RE: Slurm squeue: see number of gpus
To see the number of GPUs allocated to your jobs in Slurm's queue, you will need to use the `squeue` command along with some formatting options to display the GPU count. Here's what you can do:
1. Standard `squeue` with no formatting related to GPUs:
```bash
squeue -u $USER
```
2. To see the number of GPUs requested, you can format the output using the `--Format` or `-o` option:
```bash
squeue -u $USER -o "%.18i %.9P %.8j %.8u %.2t %.10M %.6D %C %G"
```
- `%i`: Job ID
- `%P`: Partition
- `%j`: Job name
- `%u`: User name
- `%t`: Job state
- `%M`: Time running
- `%D`: Number of nodes
- `%C`: Number of CPUs
- `%G`: Generic resource (GRES) count
3. If your Slurm configuration uses `GRES` (Generic Resource Scheduling), which includes GPUs:
```bash
squeue -u $USER --format="%i %t %G"
```
This will output the job ID, job state, and generic resource count in a custom format, where `%G` should show the GPU allocation details.
4. Alternatively, you can check the output of `scontrol show job JOB_ID` for specific information about a given job, including GPU allocation:
```bash
scontrol show job JOB_ID
```
Replace `JOB_ID` with your actual job ID number.
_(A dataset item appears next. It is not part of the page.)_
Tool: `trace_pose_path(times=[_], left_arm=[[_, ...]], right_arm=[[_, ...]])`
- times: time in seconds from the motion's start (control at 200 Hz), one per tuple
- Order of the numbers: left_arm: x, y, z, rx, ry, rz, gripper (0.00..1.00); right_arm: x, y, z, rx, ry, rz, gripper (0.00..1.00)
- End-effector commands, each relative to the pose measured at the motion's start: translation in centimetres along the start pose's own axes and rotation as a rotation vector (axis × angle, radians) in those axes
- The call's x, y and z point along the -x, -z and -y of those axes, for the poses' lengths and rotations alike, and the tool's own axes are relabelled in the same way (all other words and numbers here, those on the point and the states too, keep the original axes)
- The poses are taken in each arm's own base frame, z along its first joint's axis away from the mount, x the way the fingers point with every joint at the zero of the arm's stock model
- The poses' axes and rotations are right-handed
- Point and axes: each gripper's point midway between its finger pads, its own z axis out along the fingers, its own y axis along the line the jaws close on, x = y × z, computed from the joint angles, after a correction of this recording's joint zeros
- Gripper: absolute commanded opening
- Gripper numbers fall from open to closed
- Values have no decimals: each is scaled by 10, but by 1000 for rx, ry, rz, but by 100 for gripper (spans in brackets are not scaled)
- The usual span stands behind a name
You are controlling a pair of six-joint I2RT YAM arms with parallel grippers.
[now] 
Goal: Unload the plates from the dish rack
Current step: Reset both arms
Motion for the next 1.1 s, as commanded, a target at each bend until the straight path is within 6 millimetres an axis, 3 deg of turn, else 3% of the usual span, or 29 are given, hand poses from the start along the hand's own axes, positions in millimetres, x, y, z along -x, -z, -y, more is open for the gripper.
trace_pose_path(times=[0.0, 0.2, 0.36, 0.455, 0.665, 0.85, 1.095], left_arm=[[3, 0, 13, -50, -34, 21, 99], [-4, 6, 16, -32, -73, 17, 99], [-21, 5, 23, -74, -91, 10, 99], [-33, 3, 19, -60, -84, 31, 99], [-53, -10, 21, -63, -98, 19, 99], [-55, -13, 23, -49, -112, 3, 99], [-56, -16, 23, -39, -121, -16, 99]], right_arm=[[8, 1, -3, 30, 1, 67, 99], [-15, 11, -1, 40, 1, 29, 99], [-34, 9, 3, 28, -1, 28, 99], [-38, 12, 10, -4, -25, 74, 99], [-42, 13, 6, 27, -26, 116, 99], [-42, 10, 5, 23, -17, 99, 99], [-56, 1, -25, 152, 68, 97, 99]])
Then look for the `TresPerNode` or `GRES` field in the output, which should list GPU resources if they are allocated.
5. If you want to see GPU usage for all jobs, you may need administrator access to run this:
```bash
sinfo --Node --long --Format="NodeHost,Gres:25"
```
Remember that your specific Slurm setup might require different options or may have custom GRES names for GPUs. If you encounter any difficulties or unexpected outputs, consult your cluster's documentation or reach out to your system administrator for guidance, as they can provide configurations specific to your Slurm setup.